Apart from the pictures, print the data below exactly as given.

AVAILABLE DATA:
----------

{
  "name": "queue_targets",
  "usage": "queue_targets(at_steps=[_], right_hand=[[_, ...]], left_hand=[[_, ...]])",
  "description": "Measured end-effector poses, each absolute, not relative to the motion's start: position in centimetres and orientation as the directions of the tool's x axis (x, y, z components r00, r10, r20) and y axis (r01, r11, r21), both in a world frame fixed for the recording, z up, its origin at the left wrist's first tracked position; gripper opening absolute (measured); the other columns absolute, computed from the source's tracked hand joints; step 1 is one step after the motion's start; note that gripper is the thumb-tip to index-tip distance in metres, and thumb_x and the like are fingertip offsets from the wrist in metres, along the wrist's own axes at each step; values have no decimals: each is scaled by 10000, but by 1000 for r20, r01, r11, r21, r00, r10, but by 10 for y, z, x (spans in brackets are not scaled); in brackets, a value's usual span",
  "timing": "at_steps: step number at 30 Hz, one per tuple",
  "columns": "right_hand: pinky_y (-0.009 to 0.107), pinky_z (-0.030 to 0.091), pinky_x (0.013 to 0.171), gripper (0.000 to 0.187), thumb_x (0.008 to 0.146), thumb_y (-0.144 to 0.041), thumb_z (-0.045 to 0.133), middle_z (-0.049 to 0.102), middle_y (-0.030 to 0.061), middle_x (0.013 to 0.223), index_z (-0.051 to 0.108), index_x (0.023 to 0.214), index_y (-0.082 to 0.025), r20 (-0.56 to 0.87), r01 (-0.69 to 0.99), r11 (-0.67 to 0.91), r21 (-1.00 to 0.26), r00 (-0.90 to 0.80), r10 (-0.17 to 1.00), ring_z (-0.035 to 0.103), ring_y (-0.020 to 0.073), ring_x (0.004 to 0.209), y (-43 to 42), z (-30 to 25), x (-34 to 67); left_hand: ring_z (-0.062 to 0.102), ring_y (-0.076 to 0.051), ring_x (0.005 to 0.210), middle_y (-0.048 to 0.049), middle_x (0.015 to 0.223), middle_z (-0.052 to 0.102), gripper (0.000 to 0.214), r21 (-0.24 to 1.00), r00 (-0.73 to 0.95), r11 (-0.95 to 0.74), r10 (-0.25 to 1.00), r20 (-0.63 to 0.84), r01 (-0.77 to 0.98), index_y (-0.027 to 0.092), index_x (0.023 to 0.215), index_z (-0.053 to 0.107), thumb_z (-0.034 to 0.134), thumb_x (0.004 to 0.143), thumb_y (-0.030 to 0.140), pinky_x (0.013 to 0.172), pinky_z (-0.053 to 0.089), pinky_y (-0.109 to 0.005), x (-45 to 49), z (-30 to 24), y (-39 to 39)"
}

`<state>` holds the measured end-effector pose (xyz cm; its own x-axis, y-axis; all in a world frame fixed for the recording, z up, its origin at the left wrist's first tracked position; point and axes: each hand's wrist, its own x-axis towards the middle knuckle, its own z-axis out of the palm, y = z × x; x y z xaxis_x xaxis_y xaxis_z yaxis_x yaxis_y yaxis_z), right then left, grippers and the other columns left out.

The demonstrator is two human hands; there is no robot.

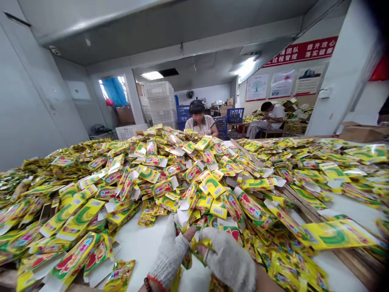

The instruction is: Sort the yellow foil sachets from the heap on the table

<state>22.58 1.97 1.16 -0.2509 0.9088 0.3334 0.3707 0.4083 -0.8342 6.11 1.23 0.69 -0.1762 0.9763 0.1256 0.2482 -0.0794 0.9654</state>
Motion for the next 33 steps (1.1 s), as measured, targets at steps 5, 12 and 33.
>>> queue_targets(at_steps=[5, 12, 33], right_hand=[[348, 549, 777, 284, 863, -454, 542, 738, 79, 866, 693, 889, -215, 364, 320, 326, -890, 66, 929, 675, 245, 812, 28, 26, 232], [371, 532, 790, 195, 841, -374, 577, 734, 85, 863, 691, 876, -220, 398, 535, 379, -755, -86, 913, 666, 265, 827, 33, 12, 225], [393, 477, 853, 176, 930, -281, 458, 653, 95, 920, 586, 845, -197, 483, 683, 450, -576, -159, 861, 605, 248, 889, 34, 6, 210]], left_hand=[[636, -244, 769, -36, 774, 638, 545, 707, -165, -122, 931, 325, 697, 183, 1136, 607, 733, 645, 380, 705, 501, -331, 56, -4, 5], [598, -308, 1065, -132, 1191, 621, 592, 395, 8, -116, 965, 264, 911, 199, 1270, 562, 641, 701, 342, 920, 467, -407, 56, -13, -5], [649, -321, 1064, -160, 1168, 678, 570, 435, 40, -180, 949, 312, 882, 192, 1212, 587, 663, 659, 307, 897, 533, -403, 54, -30, -4]])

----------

ANSWER AREA:
{
  "name": "queue_targets",
  "usage": "queue_targets(at_steps=[_], right_hand=[[_, ...]], left_hand=[[_, ...]])",
  "description": "Measured end-effector poses, each absolute, not relative to the motion's start: position in centimetres and orientation as the directions of the tool's x axis (x, y, z components r00, r10, r20) and y axis (r01, r11, r21), both in a world frame fixed for the recording, z up, its origin at the left wrist's first tracked position; gripper opening absolute (measured); the other columns absolute, computed from the source's tracked hand joints; step 1 is one step after the motion's start; note that gripper is the thumb-tip to index-tip distance in metres, and thumb_x and the like are fingertip offsets from the wrist in metres, along the wrist's own axes at each step; values have no decimals: each is scaled by 10000, but by 1000 for r20, r01, r11, r21, r00, r10, but by 10 for y, z, x (spans in brackets are not scaled); in brackets, a value's usual span",
  "timing": "at_steps: step number at 30 Hz, one per tuple",
  "columns": "right_hand: pinky_y (-0.009 to 0.107), pinky_z (-0.030 to 0.091), pinky_x (0.013 to 0.171), gripper (0.000 to 0.187), thumb_x (0.008 to 0.146), thumb_y (-0.144 to 0.041), thumb_z (-0.045 to 0.133), middle_z (-0.049 to 0.102), middle_y (-0.030 to 0.061), middle_x (0.013 to 0.223), index_z (-0.051 to 0.108), index_x (0.023 to 0.214), index_y (-0.082 to 0.025), r20 (-0.56 to 0.87), r01 (-0.69 to 0.99), r11 (-0.67 to 0.91), r21 (-1.00 to 0.26), r00 (-0.90 to 0.80), r10 (-0.17 to 1.00), ring_z (-0.035 to 0.103), ring_y (-0.020 to 0.073), ring_x (0.004 to 0.209), y (-43 to 42), z (-30 to 25), x (-34 to 67); left_hand: ring_z (-0.062 to 0.102), ring_y (-0.076 to 0.051), ring_x (0.005 to 0.210), middle_y (-0.048 to 0.049), middle_x (0.015 to 0.223), middle_z (-0.052 to 0.102), gripper (0.000 to 0.214), r21 (-0.24 to 1.00), r00 (-0.73 to 0.95), r11 (-0.95 to 0.74), r10 (-0.25 to 1.00), r20 (-0.63 to 0.84), r01 (-0.77 to 0.98), index_y (-0.027 to 0.092), index_x (0.023 to 0.215), index_z (-0.053 to 0.107), thumb_z (-0.034 to 0.134), thumb_x (0.004 to 0.143), thumb_y (-0.030 to 0.140), pinky_x (0.013 to 0.172), pinky_z (-0.053 to 0.089), pinky_y (-0.109 to 0.005), x (-45 to 49), z (-30 to 24), y (-39 to 39)"
}

`<state>` holds the measured end-effector pose (xyz cm; its own x-axis, y-axis; all in a world frame fixed for the recording, z up, its origin at the left wrist's first tracked position; point and axes: each hand's wrist, its own x-axis towards the middle knuckle, its own z-axis out of the palm, y = z × x; x y z xaxis_x xaxis_y xaxis_z yaxis_x yaxis_y yaxis_z), right then left, grippers and the other columns left out.

The demonstrator is two human hands; there is no robot.


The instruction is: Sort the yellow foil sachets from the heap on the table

<state>22.58 1.97 1.16 -0.2509 0.9088 0.3334 0.3707 0.4083 -0.8342 6.11 1.23 0.69 -0.1762 0.9763 0.1256 0.2482 -0.0794 0.9654</state>
Motion for the next 33 steps (1.1 s), as measured, targets at steps 5, 12 and 33.
>>> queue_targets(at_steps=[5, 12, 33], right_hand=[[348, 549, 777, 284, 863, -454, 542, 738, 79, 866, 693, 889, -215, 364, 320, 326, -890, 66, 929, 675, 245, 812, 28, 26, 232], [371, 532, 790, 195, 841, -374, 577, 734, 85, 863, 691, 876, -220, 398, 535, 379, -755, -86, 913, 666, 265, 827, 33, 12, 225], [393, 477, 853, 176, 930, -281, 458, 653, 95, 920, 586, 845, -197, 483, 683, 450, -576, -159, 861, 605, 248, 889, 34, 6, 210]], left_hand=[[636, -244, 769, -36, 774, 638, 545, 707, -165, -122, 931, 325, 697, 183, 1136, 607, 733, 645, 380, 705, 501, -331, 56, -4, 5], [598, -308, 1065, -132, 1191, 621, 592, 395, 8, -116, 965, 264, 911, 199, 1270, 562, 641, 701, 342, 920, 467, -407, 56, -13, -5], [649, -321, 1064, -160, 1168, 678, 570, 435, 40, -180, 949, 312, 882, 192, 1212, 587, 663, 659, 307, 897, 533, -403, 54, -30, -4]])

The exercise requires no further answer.